Work order: Output the listing exactly, without its pictures.

Dataset excerpts:

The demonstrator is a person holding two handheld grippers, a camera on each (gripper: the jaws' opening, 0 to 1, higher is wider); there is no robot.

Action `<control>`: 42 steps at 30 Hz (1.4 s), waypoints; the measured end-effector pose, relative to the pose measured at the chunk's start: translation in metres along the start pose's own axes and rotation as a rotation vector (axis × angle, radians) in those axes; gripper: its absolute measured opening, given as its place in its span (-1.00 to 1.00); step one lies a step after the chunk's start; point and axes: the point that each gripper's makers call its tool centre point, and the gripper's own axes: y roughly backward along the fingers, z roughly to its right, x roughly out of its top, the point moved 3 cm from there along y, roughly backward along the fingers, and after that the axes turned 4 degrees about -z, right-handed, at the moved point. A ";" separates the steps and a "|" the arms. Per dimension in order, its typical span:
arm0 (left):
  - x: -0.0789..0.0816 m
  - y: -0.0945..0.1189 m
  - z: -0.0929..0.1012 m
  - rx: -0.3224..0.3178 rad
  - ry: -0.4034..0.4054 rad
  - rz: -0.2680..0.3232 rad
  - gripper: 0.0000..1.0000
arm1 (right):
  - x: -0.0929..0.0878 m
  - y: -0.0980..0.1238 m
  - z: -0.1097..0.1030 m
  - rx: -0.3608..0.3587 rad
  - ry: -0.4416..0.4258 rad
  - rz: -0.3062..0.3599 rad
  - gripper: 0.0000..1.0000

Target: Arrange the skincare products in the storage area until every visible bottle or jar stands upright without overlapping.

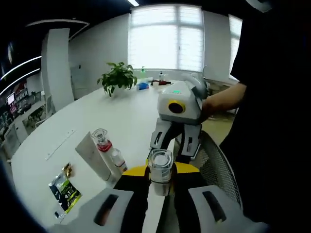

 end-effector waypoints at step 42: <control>-0.014 -0.031 -0.041 -0.017 -0.123 -0.114 -0.59 | -0.046 -0.001 0.031 -0.201 -0.171 -0.104 -0.29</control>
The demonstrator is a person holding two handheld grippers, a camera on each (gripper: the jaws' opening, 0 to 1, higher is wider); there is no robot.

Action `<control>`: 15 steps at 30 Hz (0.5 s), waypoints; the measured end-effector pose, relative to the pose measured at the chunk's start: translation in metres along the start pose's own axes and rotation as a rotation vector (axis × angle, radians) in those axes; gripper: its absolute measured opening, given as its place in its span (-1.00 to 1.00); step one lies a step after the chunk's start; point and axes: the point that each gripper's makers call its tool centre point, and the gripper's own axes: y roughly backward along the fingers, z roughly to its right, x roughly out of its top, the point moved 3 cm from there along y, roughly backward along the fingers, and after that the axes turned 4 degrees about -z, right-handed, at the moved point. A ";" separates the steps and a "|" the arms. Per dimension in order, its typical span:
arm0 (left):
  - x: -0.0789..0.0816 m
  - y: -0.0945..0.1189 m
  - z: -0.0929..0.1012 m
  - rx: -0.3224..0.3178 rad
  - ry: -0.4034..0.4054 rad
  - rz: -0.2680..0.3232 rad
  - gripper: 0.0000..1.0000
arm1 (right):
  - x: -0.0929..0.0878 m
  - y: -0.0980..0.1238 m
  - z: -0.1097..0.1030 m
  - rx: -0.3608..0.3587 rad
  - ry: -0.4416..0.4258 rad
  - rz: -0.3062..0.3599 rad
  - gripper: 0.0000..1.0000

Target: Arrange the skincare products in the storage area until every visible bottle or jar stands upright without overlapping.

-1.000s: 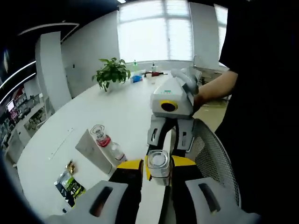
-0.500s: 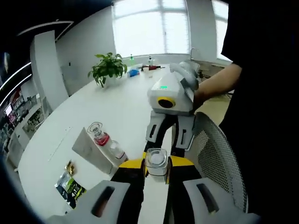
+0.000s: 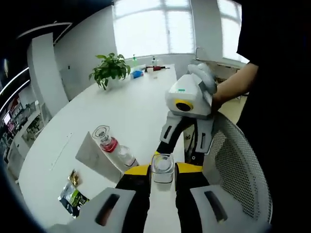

Written answer:
The demonstrator is a person holding two handheld grippers, a camera on each (gripper: the jaws' opening, 0 to 1, higher is wider); there is no robot.

Action `<control>`: 42 steps at 30 Hz (1.4 s), waypoints; the measured end-effector pose, relative to the pose measured at the chunk's start: translation in metres along the start pose's own axes and rotation as a rotation vector (axis × angle, radians) in those axes; gripper: its absolute measured opening, given as its place in its span (-1.00 to 1.00); step one lies a step after the chunk's start; point and axes: the point that each gripper's makers call its tool centre point, and the gripper's own axes: y roughly backward along the fingers, z roughly to its right, x roughly out of its top, the point moved 3 cm from there along y, roughly backward along the fingers, and after that the axes turned 4 degrees about -z, right-handed, at the moved point. A ";" separates the steps and a "|" the arms. Per dimension in order, its typical span:
arm0 (left):
  - x: -0.0789..0.0816 m
  - y: -0.0945..0.1189 m
  - z: -0.0929..0.1012 m
  - rx: -0.3224..0.3178 rad
  - ry: -0.4034..0.4054 rad
  - rz: -0.2680..0.3232 rad
  - gripper: 0.0000..1.0000
arm1 (right):
  - x: -0.0929..0.0878 m
  - y: -0.0980..0.1238 m
  - z: -0.1097..0.1030 m
  - rx: -0.3608..0.3587 rad
  - ry: -0.4416..0.4258 rad
  - rz: -0.3062..0.3599 rad
  - gripper: 0.0000..1.0000

Target: Arrange the skincare products in the storage area until every visible bottle or jar stands upright without overlapping.


 end-effector waypoints at step 42: <control>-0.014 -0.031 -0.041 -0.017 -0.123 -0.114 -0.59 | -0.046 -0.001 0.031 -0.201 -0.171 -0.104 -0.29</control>
The demonstrator is a person holding two handheld grippers, a camera on each (gripper: the jaws' opening, 0 to 1, higher is wider); there is no robot.

Action `<control>`: 15 steps at 30 Hz (0.5 s), waypoints; the measured end-effector pose, relative to the pose measured at the chunk's start: translation in metres along the start pose's own axes and rotation as a rotation vector (axis × angle, radians) in those axes; gripper: its absolute measured opening, given as its place in its span (-1.00 to 1.00); step one lies a step after the chunk's start; point and axes: the point that each gripper's makers call its tool centre point, and the gripper's own axes: y roughly backward along the fingers, z roughly to its right, x roughly out of its top, the point moved 3 cm from there along y, roughly backward along the fingers, and after that the axes turned 4 degrees about -z, right-handed, at the moved point. A ";" separates the steps and a "|" the arms. Per dimension in order, its typical span:
arm0 (left):
  - x: -0.0789..0.0816 m
  - y: -0.0945..0.1189 m
  - z: -0.0929..0.1012 m
  - rx: -0.3224..0.3178 rad
  - ry: -0.4034..0.4054 rad
  - rz: -0.2680..0.3232 rad
  - gripper: 0.0000..1.0000
arm1 (right):
  - x: -0.0929..0.0878 m
  - y: -0.0980..0.1238 m
  - z: -0.1097..0.1030 m
  - rx: -0.3608..0.3587 rad
  - ry: -0.4416..0.4258 rad
  - rz: -0.3062..0.3599 rad
  - gripper: 0.0000..1.0000

Target: Arrange the skincare products in the storage area until every visible bottle or jar stands upright without overlapping.

-1.000s: 
-0.500s: 
+0.000s: 

The required answer is now complete.